Chronique PacoVolume : Manhattan Baby

PacoVolume est de ces artistes qui ne laissent pas indifférents. Ce parisien aux allures de dandy maitrise l’art du bon goût musical comme il maitrisait celui du vin avant de devenir l’homme orchestre nouvelle génération qui fait parler de lui. Car il ne se contente pas de chanter et de composer ses morceaux : c’est aussi lui qui se cache derrière chaque instrument.

PacoVolume

Il y a trois ans déjà, PacoVolume connaissait un franc succès sur Myspace. La première version de CookieMachine, sans arrangements à l’époque, fleurait bon le tube en devenir et les fans de la première heure attendaient avec impatience l’explosion du projet solo. Les Inrocks ne s’y sont d’ailleurs pas trompés en faisant figurer le morceau sur leur compilation CQFD en 2007. Il n’en faudra pas plus pour faire connaître son talent au plus grand nombre.
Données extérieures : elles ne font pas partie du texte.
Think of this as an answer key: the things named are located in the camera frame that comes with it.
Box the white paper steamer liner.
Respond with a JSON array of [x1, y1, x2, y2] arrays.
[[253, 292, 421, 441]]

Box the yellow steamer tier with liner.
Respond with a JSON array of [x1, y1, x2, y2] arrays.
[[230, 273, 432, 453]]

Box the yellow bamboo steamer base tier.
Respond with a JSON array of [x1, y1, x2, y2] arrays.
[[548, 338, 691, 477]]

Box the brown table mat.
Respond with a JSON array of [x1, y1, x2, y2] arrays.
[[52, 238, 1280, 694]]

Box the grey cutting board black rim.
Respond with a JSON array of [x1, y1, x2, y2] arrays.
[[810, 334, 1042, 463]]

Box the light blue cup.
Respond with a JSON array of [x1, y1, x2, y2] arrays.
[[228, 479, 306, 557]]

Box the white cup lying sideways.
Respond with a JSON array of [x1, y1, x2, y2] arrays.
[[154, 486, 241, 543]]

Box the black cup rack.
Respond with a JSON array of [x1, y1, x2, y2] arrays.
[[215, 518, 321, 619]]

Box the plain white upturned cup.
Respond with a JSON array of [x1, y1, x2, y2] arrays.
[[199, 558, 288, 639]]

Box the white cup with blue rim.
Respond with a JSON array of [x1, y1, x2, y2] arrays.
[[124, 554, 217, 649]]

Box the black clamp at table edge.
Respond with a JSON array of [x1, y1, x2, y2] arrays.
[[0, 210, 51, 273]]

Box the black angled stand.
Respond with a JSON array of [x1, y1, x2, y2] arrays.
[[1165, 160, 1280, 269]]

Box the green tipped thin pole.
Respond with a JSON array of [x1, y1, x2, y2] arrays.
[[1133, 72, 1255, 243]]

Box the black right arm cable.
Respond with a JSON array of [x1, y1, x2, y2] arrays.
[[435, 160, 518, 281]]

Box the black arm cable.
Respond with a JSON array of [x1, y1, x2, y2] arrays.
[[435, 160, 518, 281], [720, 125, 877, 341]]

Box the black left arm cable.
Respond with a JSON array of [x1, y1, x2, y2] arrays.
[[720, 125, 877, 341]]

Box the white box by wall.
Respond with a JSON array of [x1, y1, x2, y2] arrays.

Fin septembre, PacoVolume a enfin sorti son premier album chez Discograph, Manhattan Baby, enregistré avec l’aide de François Chevallier (Emilie Simon, Arcade Fire, Coldplay) et mixé par Bruce Keen (Air). Au programme, un album tout sauf autobiographique qui évoque entres autres un présentateur TV marié qui tombe amoureux d’une femme qui pourrait être sa fille, l’arrivée de la musique disco à Belfast à la fin des années 70, Donald Trump, les filles, LA fille, Judas… Que ceux qui comme moi trépignaient d’impatience soient rassurés : vous ne serez pas déçus ! Qu’il soit doux, mélancolique ou entrainant, chaque morceau a véritablement sa place sur ce premier opus, frôlant la perfection de bout en bout. Dès les premières chansons (CookieMachine, Ordinary Life, Judas…), on perd peu à peu le contrôle de ses membres : le pied bat la mesure, la tête se balance en rythme et avant de s’en rendre compte, on est déjà en train de danser et de chanter en choeur. Et lorsque les morceaux se font plus doux (Girl in the Choir, Tony Orlando and the Fantastic Five, A Minor Piece…), c’est à un autre niveau que les délicieuses mélodies de PacoVolume nous envoûtent.

PacoVolume sera au Café de la Danse le 5 novembre, accompagné de Fred Scamps, Antoine Boistelle et Clement Fonio.